The Season of Sneezing
It’s once again time to run my annual column on allergies. Some of our readers are likely already cursing the annual return of allergy symptoms. Tree pollen levels of maple, ash, and birch are high and climbing. Spring allergy symptoms can make it even more difficult to differentiate who might have an upper respiratory infection, COVID-19, or just run-of-the-mill allergy symptoms.
Seasonal allergies are a major problem for many people. When allergy sufferers are asked about their quality of life, they often rate allergies as more bothersome than heart disease and sometimes even cancer. Many different things cause allergies; here I will focus on the seasonal type.
Seasonal allergies are caused by pollen. Pollen contains the male genetic material of plants; it is analogous to sperm in animals. One of the main jobs of any organism is to disseminate its genetic material as far and wide as possible to mix with that of others in the species in order to improve fitness and survival. Pollen accomplishes this task in exquisite fashion.
There are two main categories of pollen: anemophilous (wind-loving) and entomophilous (insect-loving). Anemophilous pollen is very lightweight, allowing it to move great distances, particularly on windy days. It is produced by trees, grasses, and weeds. Golf ball engineers even utilize biomimicry of pollen grains to design the dimples on balls to help them fly farther.
Entomophilous pollen is produced primarily by flowering plants. It is much heavier and stickier, allowing it to be picked up and spread by pollinators such as bees. The loss of pollinating insects due to insecticide use and climate change is a real threat to these plants. Entomophilous pollens are much less likely to cause allergies since they are not typically inhaled or blown into noses and eyes by the wind.
Plants release pollen at various times of the year, hence the “seasonal” nature of allergies. Trees in Indiana start pollinating in late February and usually end by May. Each species of tree pollinates for about one to two weeks.
Grasses begin in April and continue through May. Hoosiers then get a brief reprieve until mid-August when ragweed starts up and continues until sometime in October. The allergy season has become longer over the past two decades, starting about three weeks earlier and lasting two to three weeks longer. This is very likely due to warming from climate change.
Pollen grains contain proteins on their surfaces that bind to the tissues of the eyes and inside the nose. To develop allergies, a person must be genetically programmed for their immune system to recognize these proteins as foreign invaders. This is the case in about 40 percent of people.
The immune system responds by creating a specific class of antibodies called immunoglobulin E (IgE). It can take two to ten years of exposure to an allergen to develop enough IgE to cause symptoms. This explains why some people suddenly develop an allergy to a pet they have had for years.
When IgE is produced, it attaches to specialized mast cells, where it sits waiting to respond. When pollen encounters a mast cell coated with IgE specific to it, it binds and causes the cell to release substances that trigger allergy symptoms.
One of the primary molecules released by mast cells is histamine.

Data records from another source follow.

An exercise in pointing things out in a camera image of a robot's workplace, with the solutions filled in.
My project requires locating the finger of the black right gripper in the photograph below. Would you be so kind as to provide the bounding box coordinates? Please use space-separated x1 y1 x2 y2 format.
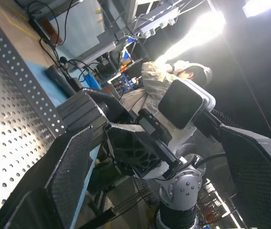
56 92 110 132
81 87 133 120

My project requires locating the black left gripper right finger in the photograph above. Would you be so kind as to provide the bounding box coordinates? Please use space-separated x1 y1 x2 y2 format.
220 125 271 229

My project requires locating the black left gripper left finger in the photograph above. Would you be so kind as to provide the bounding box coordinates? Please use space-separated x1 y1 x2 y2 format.
0 125 95 229

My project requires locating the perforated steel tray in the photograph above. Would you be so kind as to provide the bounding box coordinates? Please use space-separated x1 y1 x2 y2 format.
0 6 67 229

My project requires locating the grey handheld remote controller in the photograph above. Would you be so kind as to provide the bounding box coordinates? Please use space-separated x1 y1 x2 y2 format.
45 64 81 97

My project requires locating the person in beige jacket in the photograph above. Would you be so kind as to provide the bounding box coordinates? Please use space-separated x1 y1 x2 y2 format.
120 59 214 115

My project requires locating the blue table cover sheet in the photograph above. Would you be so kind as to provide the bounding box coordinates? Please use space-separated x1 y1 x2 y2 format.
23 0 107 229

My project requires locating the white power strip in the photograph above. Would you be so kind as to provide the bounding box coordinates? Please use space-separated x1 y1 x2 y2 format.
139 6 180 38

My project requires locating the flat black device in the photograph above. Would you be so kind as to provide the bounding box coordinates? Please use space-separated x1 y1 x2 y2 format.
28 15 62 46

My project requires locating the brown board with yellow tape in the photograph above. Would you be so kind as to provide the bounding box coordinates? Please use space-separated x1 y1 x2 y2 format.
0 0 57 66

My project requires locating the bright ceiling light panel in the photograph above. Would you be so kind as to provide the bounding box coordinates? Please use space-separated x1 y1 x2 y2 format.
242 0 271 19

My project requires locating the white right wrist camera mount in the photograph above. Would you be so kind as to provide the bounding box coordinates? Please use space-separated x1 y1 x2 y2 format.
135 79 217 181

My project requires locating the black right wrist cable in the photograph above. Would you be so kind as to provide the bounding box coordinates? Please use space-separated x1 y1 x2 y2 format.
188 111 229 172

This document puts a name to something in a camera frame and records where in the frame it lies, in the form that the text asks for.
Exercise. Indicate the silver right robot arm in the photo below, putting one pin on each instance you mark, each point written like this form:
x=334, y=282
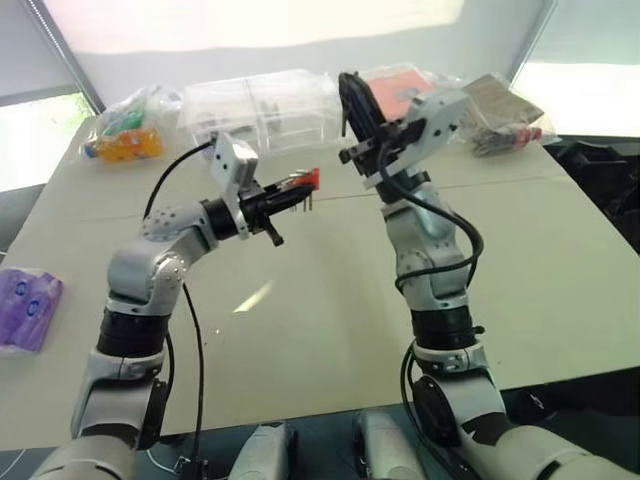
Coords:
x=425, y=250

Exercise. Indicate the clear bag with brown card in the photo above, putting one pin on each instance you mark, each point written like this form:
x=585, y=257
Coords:
x=500, y=107

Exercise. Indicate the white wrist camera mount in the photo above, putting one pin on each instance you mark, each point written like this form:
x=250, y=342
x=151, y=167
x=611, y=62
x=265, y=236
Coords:
x=230, y=165
x=440, y=125

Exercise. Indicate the orange snack package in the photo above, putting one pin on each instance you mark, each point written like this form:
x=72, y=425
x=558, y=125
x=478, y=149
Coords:
x=132, y=145

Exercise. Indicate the black bulky object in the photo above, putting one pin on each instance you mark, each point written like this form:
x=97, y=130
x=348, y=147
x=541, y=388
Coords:
x=600, y=175

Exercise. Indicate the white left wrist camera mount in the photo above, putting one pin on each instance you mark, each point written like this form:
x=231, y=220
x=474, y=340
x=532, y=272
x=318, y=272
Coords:
x=230, y=165

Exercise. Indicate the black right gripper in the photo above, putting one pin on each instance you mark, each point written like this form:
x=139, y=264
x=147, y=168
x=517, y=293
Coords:
x=377, y=150

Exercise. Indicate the red booklet in clear bag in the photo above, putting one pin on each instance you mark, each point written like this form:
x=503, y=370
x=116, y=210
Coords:
x=395, y=87

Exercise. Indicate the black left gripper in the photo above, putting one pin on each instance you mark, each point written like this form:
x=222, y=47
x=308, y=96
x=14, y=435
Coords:
x=255, y=205

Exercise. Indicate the purple tissue package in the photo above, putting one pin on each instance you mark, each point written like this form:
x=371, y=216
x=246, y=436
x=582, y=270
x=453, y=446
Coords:
x=27, y=310

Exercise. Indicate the grey rounded robot leg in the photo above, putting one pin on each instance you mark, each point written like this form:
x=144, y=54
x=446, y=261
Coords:
x=265, y=452
x=385, y=447

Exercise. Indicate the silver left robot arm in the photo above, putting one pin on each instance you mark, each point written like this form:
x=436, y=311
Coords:
x=145, y=255

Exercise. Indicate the red hex key holder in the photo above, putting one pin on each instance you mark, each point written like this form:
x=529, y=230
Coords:
x=306, y=179

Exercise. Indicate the clear plastic container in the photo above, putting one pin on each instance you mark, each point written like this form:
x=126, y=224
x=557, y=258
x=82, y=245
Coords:
x=260, y=107

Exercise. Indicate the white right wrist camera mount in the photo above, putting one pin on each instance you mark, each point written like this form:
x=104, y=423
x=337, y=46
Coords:
x=440, y=125

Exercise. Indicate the dark window frame post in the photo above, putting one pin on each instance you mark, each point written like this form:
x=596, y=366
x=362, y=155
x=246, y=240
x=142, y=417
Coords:
x=65, y=50
x=532, y=37

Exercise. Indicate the clear bag of colourful items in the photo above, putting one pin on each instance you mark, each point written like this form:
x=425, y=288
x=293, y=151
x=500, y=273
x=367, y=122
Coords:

It causes typical nasal symptoms like congestion and watery discharge, along with red, itchy, watery eyes, and sometimes wheezing. These responses are meant to expel the allergen from the body through sneezing, coughing, or tearing.
Diagnosing pollen allergies is usually straightforward. The likely culprit can often be identified based on the timing of symptoms. Sometimes, an allergist may perform skin or blood tests to determine specific allergens.
There are numerous treatments available. Avoidance is the best prevention strategy: stay indoors when possible, especially on windy days, and use air conditioning rather than opening windows. Use high-quality filters in the home ventilation system. Saline rinses are effective at removing pollen from the nose. This can be done using products such as a Neti Pot or a squeeze bottle like Sinus Rinse®.
Antihistamines are also a cornerstone of treatment. They block the effects of histamine. Many are available over-the-counter or by prescription. Older antihistamines like Benadryl® (diphenhydramine) often cause drowsiness but are effective. Newer options like Claritin® (loratadine), Allegra® (fexofenadine), Zyrtec® (cetirizine), and Xyzal® (levocetirizine) are typically less sedating but may cost more.
Other treatments include nasal steroid sprays such as Flonase® (fluticasone), as well as sprays that stabilize mast cells. For those with severe symptoms or who don’t respond to standard therapy, allergy injections or sublingual drops may be necessary to reduce sensitivity over time.